:: TASK TO CARRY OUT ::
The reply should hold every line of the listing exactly, and none of its images.

*****

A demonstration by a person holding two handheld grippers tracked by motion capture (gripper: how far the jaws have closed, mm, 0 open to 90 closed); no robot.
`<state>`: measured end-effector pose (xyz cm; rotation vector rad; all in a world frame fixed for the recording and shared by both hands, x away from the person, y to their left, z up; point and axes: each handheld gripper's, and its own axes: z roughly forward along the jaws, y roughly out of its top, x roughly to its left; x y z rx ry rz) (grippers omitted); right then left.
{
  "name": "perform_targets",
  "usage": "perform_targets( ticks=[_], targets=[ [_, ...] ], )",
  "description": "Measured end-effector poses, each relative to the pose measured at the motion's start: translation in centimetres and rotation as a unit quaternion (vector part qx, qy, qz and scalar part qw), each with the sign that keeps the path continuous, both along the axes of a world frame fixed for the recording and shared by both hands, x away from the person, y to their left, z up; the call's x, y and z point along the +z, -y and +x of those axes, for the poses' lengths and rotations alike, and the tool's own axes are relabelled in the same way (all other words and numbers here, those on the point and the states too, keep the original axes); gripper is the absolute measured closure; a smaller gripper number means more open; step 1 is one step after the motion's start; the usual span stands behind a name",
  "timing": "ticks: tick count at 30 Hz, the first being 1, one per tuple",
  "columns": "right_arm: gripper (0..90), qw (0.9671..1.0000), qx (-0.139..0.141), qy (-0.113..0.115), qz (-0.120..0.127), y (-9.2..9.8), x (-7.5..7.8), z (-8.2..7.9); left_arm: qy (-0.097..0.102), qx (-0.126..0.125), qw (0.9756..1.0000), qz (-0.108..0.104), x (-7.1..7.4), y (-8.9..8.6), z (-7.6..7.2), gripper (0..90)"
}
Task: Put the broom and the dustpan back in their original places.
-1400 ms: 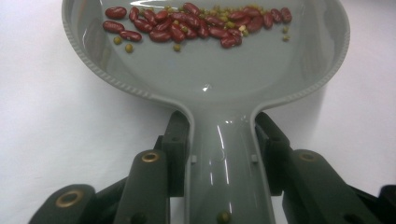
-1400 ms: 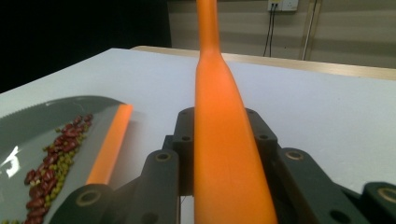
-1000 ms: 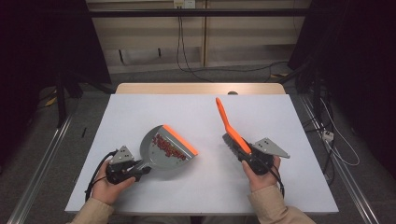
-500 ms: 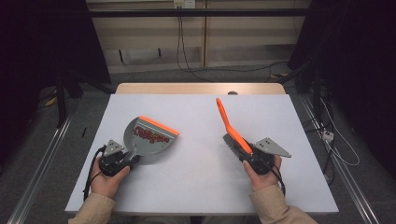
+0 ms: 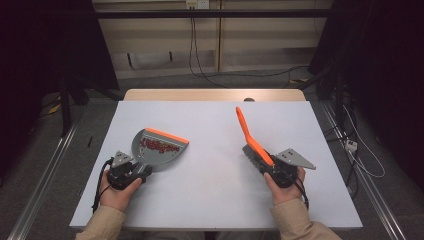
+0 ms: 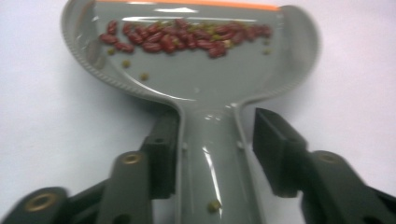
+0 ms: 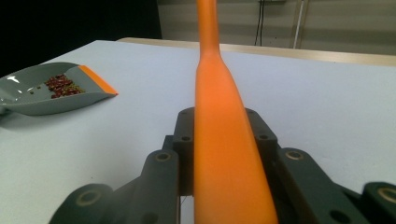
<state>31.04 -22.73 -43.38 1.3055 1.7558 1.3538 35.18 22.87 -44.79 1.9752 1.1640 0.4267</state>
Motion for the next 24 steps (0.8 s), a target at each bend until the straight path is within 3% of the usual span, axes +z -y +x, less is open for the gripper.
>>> perform_targets(
  ticks=[2,6,11,13,15,22,24],
  targets=[
    [71.1,1.0000,-0.003,-0.006,0.000,0.2,-0.2,0.0,-0.002,-0.014,0.9998,-0.014,0.1,0.4,-0.5,48.6],
    [71.1,0.9999,-0.001,-0.012,-0.002,0.0,-0.5,0.1,-0.002,-0.042,0.9989,-0.021,0.3,0.9,-1.2,42.4],
    [71.0,0.9995,0.004,-0.024,0.022,-0.4,-1.0,0.7,0.002,-0.061,0.9977,-0.029,0.4,1.1,-1.5,38.9],
    [71.0,0.9992,0.002,-0.031,0.025,-0.3,-1.2,1.0,0.004,-0.056,0.9980,-0.028,0.5,0.9,-1.5,34.7],
    [71.0,0.9988,-0.004,-0.041,0.028,0.0,-1.5,1.3,0.011,-0.050,0.9981,-0.034,0.7,0.7,-1.5,24.7],
    [70.7,0.9970,-0.048,-0.049,0.034,1.8,-2.0,1.5,0.036,-0.054,0.9975,-0.029,1.5,0.7,-1.6,21.7],
    [70.2,0.9971,-0.046,-0.054,0.028,2.0,-1.9,1.3,0.038,-0.056,0.9973,-0.029,1.5,0.8,-1.5,21.1]
  ],
)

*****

:: YOUR SOLUTION ::
A demonstration by a person holding two handheld grippers tracked by motion capture (gripper: how far the jaws have closed, mm, 0 open to 90 closed); no robot.
`<state>`: measured end-effector pose (xyz cm; rotation vector rad; all in a world frame fixed for the recording and shared by both hands, x away from the person, y to their left, z up; point and axes: each handheld gripper's, and its own axes: z roughly forward along the jaws, y roughly out of its top, x roughly to its left; x y z rx ry rz) (grippers omitted); right then left.
{
  "name": "perform_targets",
  "usage": "perform_targets( ticks=[_], targets=[ [_, ...] ], )",
  "description": "Measured end-effector poses, each relative to the pose measured at the motion's start: translation in centimetres and rotation as a unit quaternion (vector part qx, qy, qz and scalar part qw), each with the sign that keeps the path continuous, both along the axes of a world frame fixed for the recording and shared by both hands, x away from the person, y to their left, z up; the call's x, y and z point along the +z, -y and +x of those axes, for the poses' lengths and rotations alike, and the tool's own axes are relabelled in the same way (all other words and numbers here, those on the point and the states too, keep the original axes); gripper is the absolute measured closure; a smaller gripper number means more open; step 1 is one step after the motion's start; the usual span stands behind a name",
  "timing": "ticks: tick count at 30 Hz, the first being 1, one per tuple",
  "columns": "right_arm: gripper (0..90), qw (0.9671..1.0000), qx (-0.139..0.141), qy (-0.113..0.115), qz (-0.120..0.127), y (-9.2..9.8), x (-7.5..7.8), z (-8.2..7.9); left_arm: qy (-0.097..0.102), qx (-0.126..0.125), qw (0.9756..1.0000), qz (-0.108..0.104), x (-7.1..7.4), y (-8.9..8.6), z (-7.6..7.2), gripper (0..90)"
}
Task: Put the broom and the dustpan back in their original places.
-1400 ms: 
-1400 ms: 
-1000 ms: 
-500 ms: 
+0 ms: 
+0 ms: 
+0 ms: 
<state>31.04 -22.73 -43.38 1.3055 1.7558 1.3538 35.18 22.87 -44.79 1.9752 1.1640 0.4267</state>
Motion for the next 24 steps (0.8 s), a target at each bend until the straight path is within 3% of the usual span, axes +z -y +x, less is open for the gripper.
>>> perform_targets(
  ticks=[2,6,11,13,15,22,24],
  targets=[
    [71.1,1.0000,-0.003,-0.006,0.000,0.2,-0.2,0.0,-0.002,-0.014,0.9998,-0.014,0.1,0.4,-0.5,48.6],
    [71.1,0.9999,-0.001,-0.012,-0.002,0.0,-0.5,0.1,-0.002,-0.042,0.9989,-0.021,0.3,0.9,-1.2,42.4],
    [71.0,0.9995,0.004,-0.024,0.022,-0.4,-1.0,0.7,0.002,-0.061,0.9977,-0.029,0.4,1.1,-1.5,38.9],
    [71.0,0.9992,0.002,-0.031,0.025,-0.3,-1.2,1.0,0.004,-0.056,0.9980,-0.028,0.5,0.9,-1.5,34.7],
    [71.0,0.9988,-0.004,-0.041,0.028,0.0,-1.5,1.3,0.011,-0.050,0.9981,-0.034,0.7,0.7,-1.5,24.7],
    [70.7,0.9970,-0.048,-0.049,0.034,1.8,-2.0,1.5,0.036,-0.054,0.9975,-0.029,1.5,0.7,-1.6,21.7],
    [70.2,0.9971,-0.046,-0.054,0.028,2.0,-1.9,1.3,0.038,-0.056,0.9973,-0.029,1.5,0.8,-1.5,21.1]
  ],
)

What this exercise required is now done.